– Бывает, ещё как бывает, но я знаю, что ночь, как бы не была длинна, закончится и наступит рассвет.
Утро зарделось от удовольствия. Заря в начале дня, вот что было его делом. И хотя оно, как и все, нуждалось в сопереживании, истина оказалась необходима только своя.
Как только наступил известный час, и снежок земли принялся наматывать на себя липкие сугробы облаков, утро вновь взялось править помарки, подчёркивая красным. Но не для того, чтобы поставить это кому-то в вину. Не было в том нужды. Ибо знало теперь, – кому оно нужно и для чего.
Участь
Срывает ветром прозрачные новогодние шары дождя, надушенные далёким ароматом сосны, что промокла до самой последней, коричного цвета шишки. Она уже почти готова воспользоваться нашим гостеприимством, но вовремя вспоминает о том, что может повлечь согласие её. А останутся после: горсть опилок подле печИ в горячке, да сдвоенные ржавые иглы на полу, что будут напоминанием о ней в течение целого года.

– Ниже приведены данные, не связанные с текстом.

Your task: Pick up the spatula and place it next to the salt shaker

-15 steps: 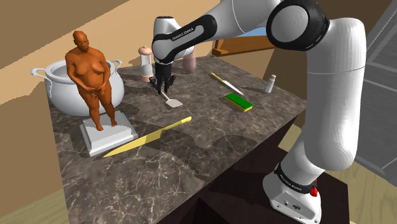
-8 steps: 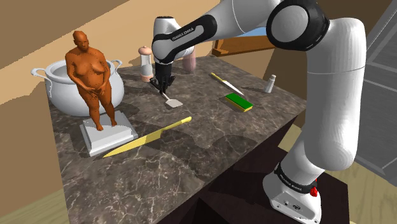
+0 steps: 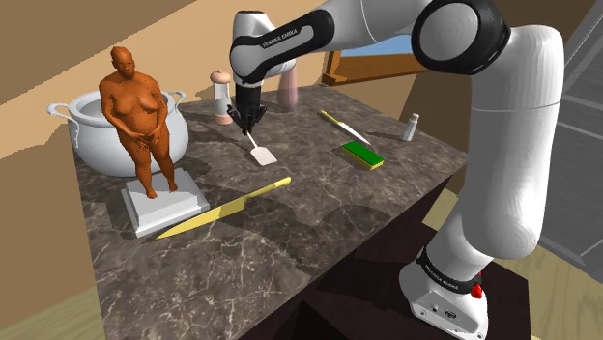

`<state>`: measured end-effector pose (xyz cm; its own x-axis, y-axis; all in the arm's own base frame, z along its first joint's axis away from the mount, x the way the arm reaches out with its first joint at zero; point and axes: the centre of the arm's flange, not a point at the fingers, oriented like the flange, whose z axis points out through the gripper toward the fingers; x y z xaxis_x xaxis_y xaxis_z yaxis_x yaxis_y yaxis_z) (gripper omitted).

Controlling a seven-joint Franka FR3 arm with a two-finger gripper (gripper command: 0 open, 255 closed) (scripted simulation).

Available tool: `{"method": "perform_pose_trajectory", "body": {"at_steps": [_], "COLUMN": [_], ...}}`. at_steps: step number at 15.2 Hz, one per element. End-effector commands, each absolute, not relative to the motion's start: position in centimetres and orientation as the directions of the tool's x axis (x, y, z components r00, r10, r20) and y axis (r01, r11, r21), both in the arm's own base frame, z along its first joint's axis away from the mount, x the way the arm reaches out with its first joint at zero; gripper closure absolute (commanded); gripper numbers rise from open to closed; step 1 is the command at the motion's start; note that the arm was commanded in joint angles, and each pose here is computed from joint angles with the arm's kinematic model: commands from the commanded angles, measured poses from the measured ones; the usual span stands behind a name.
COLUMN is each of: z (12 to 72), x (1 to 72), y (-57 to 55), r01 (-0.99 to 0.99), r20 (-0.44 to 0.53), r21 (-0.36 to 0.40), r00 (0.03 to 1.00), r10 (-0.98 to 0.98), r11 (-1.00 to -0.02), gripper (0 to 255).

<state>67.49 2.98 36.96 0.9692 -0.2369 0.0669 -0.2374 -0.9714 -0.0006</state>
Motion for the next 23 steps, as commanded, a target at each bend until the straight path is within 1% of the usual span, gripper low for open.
{"method": "perform_pose_trajectory", "body": {"at_steps": [1, 23], "z": [38.1, 49.7], "x": [67.5, 67.5], "y": [3.0, 3.0], "r01": [-0.237, -0.237], "r20": [0.066, 0.066], "r21": [0.000, 0.000], "r00": [0.969, 0.969], "r10": [-0.237, -0.237], "r11": [-0.971, -0.971], "gripper": [255, 255]}}
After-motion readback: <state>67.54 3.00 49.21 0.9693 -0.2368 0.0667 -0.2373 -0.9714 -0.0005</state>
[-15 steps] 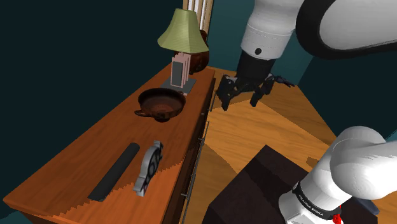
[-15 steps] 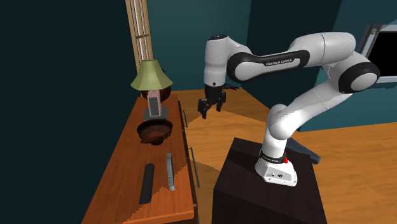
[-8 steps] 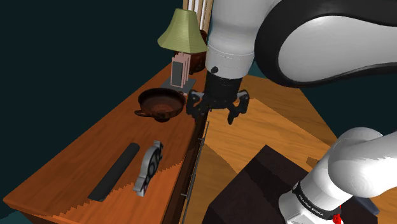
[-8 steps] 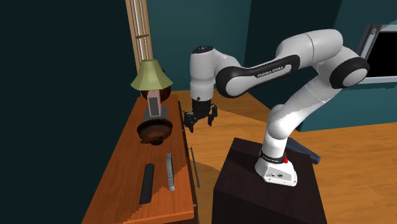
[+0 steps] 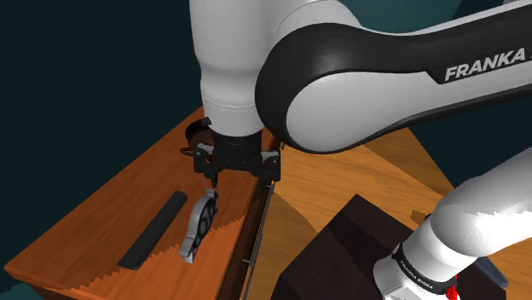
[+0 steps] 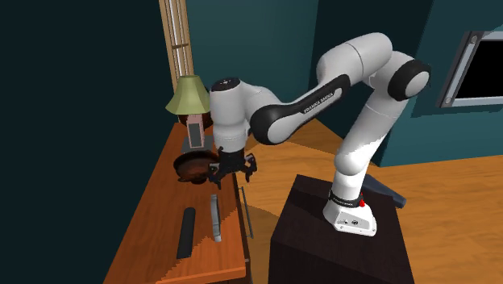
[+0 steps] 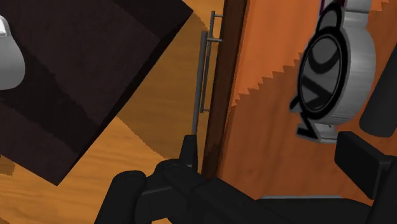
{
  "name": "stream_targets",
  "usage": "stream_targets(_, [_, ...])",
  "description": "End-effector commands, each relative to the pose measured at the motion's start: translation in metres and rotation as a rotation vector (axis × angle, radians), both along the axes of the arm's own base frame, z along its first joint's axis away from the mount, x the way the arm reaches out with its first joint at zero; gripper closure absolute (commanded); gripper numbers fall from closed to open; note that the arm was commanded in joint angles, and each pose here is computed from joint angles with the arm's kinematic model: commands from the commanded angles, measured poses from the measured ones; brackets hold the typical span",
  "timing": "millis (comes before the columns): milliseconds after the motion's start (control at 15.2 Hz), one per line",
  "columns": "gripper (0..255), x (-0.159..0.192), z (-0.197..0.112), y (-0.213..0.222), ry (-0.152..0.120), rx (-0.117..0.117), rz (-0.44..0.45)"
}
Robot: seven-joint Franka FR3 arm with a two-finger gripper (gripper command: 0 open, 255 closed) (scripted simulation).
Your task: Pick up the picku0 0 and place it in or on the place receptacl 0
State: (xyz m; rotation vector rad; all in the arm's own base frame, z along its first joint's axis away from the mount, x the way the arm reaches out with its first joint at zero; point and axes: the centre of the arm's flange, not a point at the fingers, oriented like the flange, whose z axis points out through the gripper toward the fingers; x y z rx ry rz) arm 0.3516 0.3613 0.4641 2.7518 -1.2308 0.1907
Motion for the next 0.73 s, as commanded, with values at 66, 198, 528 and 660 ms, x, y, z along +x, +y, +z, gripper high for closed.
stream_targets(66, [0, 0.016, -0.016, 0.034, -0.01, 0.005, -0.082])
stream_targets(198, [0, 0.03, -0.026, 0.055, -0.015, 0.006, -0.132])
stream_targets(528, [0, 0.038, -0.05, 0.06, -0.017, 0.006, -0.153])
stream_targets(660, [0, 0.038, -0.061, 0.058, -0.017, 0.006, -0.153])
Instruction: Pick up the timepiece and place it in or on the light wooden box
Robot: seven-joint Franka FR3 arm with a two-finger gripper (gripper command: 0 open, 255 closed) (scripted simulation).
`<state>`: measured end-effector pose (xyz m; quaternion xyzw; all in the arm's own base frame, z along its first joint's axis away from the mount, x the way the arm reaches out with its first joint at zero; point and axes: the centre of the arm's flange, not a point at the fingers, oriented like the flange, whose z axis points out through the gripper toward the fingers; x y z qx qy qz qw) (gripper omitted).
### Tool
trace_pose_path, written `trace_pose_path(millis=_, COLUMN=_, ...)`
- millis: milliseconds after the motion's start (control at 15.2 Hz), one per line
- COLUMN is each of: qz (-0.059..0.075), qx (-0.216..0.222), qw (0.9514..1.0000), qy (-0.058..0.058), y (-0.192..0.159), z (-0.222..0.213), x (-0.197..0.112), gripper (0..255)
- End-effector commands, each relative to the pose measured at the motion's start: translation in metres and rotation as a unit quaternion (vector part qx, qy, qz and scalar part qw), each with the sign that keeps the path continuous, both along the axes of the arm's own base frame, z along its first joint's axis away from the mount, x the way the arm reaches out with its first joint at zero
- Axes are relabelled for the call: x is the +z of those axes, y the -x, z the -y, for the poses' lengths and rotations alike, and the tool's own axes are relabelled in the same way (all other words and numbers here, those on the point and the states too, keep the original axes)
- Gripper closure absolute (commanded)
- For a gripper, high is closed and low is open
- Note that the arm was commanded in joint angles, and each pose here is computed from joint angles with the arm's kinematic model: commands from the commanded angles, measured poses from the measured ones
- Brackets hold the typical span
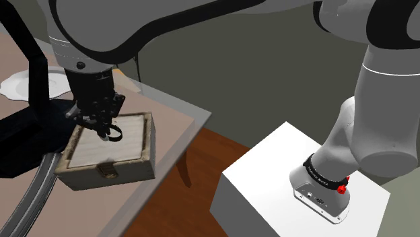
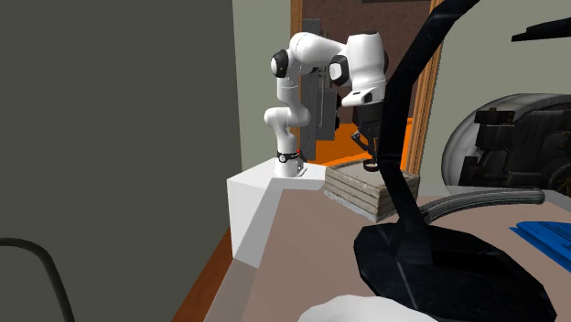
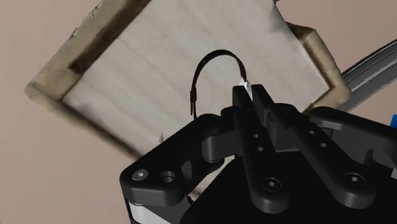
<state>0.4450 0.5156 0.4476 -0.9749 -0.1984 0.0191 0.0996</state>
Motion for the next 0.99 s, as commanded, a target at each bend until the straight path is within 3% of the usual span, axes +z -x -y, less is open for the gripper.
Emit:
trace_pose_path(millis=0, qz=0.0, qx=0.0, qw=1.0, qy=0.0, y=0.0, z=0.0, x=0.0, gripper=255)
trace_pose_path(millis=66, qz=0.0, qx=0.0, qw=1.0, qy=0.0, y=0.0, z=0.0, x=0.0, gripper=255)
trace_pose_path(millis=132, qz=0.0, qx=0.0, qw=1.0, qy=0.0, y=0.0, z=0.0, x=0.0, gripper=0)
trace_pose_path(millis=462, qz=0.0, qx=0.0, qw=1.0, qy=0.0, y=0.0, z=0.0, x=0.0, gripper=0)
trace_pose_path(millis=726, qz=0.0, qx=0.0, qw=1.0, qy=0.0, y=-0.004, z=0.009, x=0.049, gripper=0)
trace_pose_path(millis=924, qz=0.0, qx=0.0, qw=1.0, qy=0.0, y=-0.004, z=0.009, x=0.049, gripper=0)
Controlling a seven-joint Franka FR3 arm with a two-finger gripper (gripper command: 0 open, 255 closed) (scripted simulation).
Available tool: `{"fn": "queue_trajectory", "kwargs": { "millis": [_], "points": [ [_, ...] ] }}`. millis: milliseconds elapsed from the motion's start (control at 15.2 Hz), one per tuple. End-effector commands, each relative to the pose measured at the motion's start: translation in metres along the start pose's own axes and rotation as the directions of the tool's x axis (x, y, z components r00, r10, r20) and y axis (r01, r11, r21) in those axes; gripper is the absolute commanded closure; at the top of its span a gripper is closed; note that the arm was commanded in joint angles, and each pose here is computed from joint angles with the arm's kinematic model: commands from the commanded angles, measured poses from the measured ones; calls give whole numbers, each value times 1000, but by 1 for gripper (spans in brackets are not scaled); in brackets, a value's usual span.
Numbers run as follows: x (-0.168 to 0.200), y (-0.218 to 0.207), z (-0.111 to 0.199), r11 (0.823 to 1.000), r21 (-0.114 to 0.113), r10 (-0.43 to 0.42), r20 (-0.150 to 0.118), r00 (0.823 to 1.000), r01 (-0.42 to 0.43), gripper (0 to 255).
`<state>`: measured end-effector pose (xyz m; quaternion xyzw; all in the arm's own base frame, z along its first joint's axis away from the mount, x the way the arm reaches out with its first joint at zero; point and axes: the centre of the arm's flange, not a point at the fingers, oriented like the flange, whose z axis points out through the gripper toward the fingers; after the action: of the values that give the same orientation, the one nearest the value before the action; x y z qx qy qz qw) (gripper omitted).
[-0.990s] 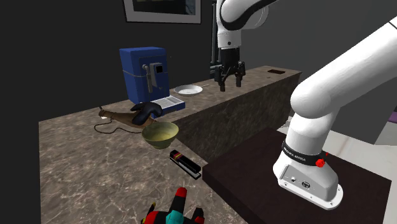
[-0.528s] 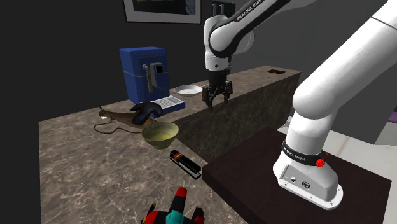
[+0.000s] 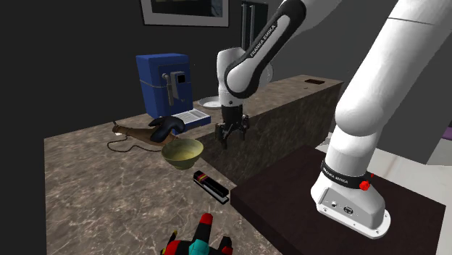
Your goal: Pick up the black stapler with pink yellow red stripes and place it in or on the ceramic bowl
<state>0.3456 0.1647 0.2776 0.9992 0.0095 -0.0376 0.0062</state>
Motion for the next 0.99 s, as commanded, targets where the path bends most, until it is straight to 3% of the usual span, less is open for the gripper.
{"fn": "queue_trajectory", "kwargs": {
  "millis": [0, 660, 924],
  "points": [
    [5, -15, 20, 1000, 5, -13, -11, 1000, 13, 0],
    [28, -95, 121, 997, 14, -79, -49, 996, 79, 0],
    [30, -101, 144, 996, 14, -83, -52, 995, 84, 0]
  ]
}}
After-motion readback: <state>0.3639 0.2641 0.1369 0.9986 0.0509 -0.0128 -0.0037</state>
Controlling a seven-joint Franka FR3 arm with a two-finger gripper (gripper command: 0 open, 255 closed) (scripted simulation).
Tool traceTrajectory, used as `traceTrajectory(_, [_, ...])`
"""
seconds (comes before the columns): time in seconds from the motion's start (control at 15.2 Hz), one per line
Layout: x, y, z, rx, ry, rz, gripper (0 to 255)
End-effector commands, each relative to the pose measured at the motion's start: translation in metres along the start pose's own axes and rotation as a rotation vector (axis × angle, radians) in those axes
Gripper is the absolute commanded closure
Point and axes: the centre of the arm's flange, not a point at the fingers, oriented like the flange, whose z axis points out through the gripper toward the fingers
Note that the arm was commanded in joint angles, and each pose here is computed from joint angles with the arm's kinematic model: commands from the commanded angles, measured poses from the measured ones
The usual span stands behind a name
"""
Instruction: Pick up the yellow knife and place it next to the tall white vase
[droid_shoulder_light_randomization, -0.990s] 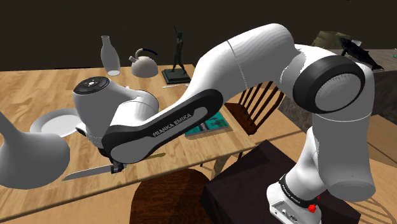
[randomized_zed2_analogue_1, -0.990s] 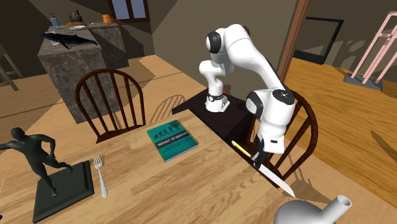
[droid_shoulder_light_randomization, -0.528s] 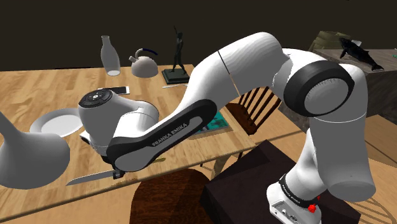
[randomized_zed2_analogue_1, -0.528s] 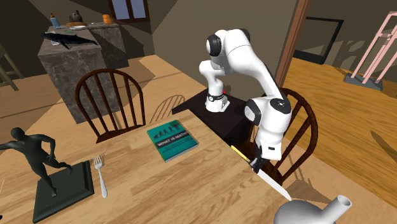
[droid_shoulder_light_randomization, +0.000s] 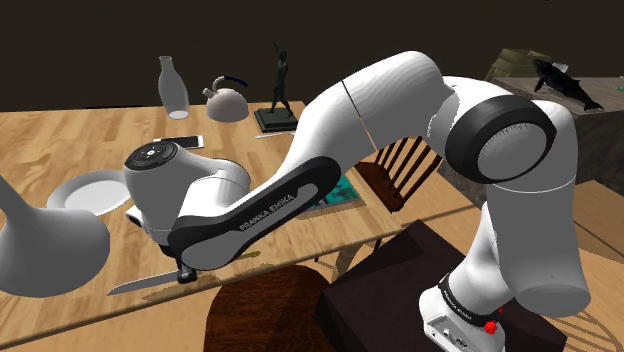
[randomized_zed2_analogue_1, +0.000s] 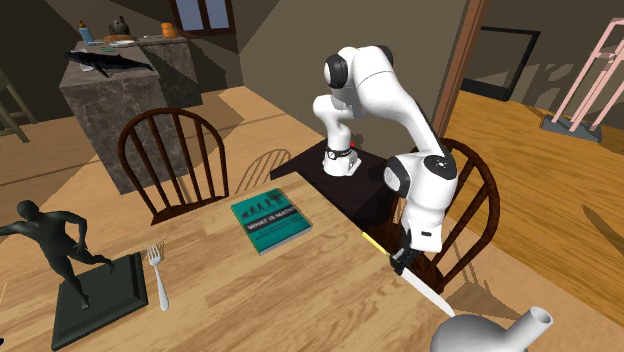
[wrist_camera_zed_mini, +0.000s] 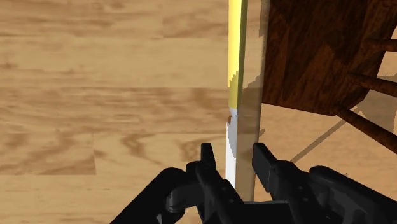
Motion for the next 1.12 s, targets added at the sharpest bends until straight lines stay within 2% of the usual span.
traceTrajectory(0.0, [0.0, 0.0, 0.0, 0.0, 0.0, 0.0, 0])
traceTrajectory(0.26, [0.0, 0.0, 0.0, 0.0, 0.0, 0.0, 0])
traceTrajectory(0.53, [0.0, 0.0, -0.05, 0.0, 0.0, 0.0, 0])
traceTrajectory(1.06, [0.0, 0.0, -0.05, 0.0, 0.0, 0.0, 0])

Синица чуть менее опаслива и, трепеща чёрно-жёлтым флагом оперения, просит отворить окно. Но переступить порога рамы не смеет, увы. С орнамента её крыл сбегают потоки чистой воды. Пыльное лето давным – давно в сочиве сточной канавы. Так и стоит она, прижавшись щекой к стеклу, несчастлива и мокра, терзаясь замешательством, – что за время года мучает её своею неопределённостью. И тут же, перед окном, – трава помидора хлопает надушенными ладошками. Подставляя пушок стебля под липкий сквозняк из щели, задирает больной куст алоэ, косится подслеповато на кактус. Не понять ему, маленькому, о чём грустит красивая птица. И откуда те слёзы, что стекают по её небритой щеке.
Ну и как тут не захотеть, чтобы лето повернулось к синице румяным боком… Не пожелать ей истины, окружённой лишь одними кавычками дождя! И радуги после! Нежной, как помадка, что таилась у бабушки в прозрачной банке. Чтобы можно было глядеть на неё бесстыдно и радостно. И не расстраиваться, если грязное облако заденет её своим плечом, а та, сдвинувшись в сторону слегка, вовсе исчезнет после… Растает, как уваренная патока в тёплой ладошке.
Как не пожелать радости – горстями рассвета, страданий – сквозь прищур вечеров, а дождю – смыть все невзгоды с чела грядущего! Чтобы смотреть… и не рассмотреть их!
И в тот же час, где-то недалеко, над грядками яблоневого сада кружит ястреб. Едва не задевая его, к земле промежду деревьев устремляются вОроны. Мыши в панике, россыпью, свинцовыми струйками. Бережливость вредит им часто, но не теперь. Ныне – аромат сидра сделал своё дело. И, среди изобилия изувеченных падением плодов, они заметны боле, чем в лабиринтах окаменевших сугробов.
…мы бредём по канату яви… имея в виду пропасть под собой или не… в этом разница… в этом-то беда… и счастье в самом, в том: не понимать меры своего бесчастья10
, не ведать и про участи11 того ж.Наследство
Ржавая кисть листьев дуба скользнула белкой по ветвям и задержалась на самой нижней ветке.
– Ты! – пронзительно, несколько визгливо закричал дятел, и тут же, устыдившись порыва, умолк. Но было неясно, кому это адресовано. То ли ей, то ли лесу, а, может, и себе самому.
Дятел и вправду выглядел рассерженным. Треть лета и почти всю осень он потратил на то, чтобы законопатить все щели конька крыши и стену сарая мухами. Те были настолько пьяны проникновенным томлением тепла, что сами, без принуждения, с лукавой улыбкой и нетрезвым бесстрашием, ступали на липкую трубочку его языка. А после, вяло избегая настойчивых ухаживаний, сами же лезли в тёплые сумеречные щёлки, выстланные простынями паутины, с подушками из плотного пуха чертополоха и одуванчиков. Дятел подтыкал их со всех сторон белоснежным одеялом, одолженным у паука, а поверх, для тепла, накрывал рогожей мха. Не от сердобольности, но с умыслом, до снега… И не вполне уж, чтобы воспользоваться беспомощностью, но совершенно определённо – насладиться…!
И что же теперь?! Дятел перелетал со стенки на конёк и возвращался назад. Безутешный, метался в поисках припрятанных насекомых, словно дорогого сердцу утерянного сокровища. Простукивал каждую доску, будто чеканил лик зимы. Тёплой, бессердечной, что насмехалась над ним теперь.
А мухи… их мотало со стороны на сторону. Шалые и по сию пору навеселе, они ушибались небольно обо всё, бессознательно потирали побитую часть, а после вновь принимались лететь. Куда и зачем – не знали сами.